TASK: Each line of the listing is to be retyped exactly as given.

STORED DATA:
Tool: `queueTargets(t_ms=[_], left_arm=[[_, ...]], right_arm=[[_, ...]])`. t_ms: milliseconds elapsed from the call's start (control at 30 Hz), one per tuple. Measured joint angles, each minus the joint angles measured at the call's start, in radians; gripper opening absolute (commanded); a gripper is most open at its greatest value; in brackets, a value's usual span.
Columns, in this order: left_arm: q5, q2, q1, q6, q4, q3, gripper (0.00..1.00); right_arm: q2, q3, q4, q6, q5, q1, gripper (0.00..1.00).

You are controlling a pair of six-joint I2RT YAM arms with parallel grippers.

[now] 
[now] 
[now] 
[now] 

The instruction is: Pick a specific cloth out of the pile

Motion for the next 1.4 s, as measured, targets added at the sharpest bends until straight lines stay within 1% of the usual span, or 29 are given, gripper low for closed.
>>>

YOUR SOLUTION:
Tool: `queueTargets(t_ms=[_], left_arm=[[_, ...]], right_arm=[[_, ...]])`. t_ms: milliseconds elapsed from the call's start (control at 30 Hz), one per tuple. Measured joint angles, each minus the joint angles measured at the call's start, in radians; gripper opening absolute (commanded); a gripper is most open at its greatest value; in brackets, a value's usual span.
Columns, in this order: left_arm: q5, q2, q1, q6, q4, q3, gripper (0.00..1.00); right_arm: q2, q3, q4, q6, q5, q1, gripper (0.00..1.00).

You are controlling a pair of six-joint I2RT YAM arms with parallel grippers.

[now] 
[now] 
[now] 
[now] 

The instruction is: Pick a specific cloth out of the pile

Motion for the next 1.4 s, as measured, targets added at the sharpest bends until straight lines stay within 1% of the usual span, or 29 are given, gripper low for closed.
>>>

This response contains the complete answer.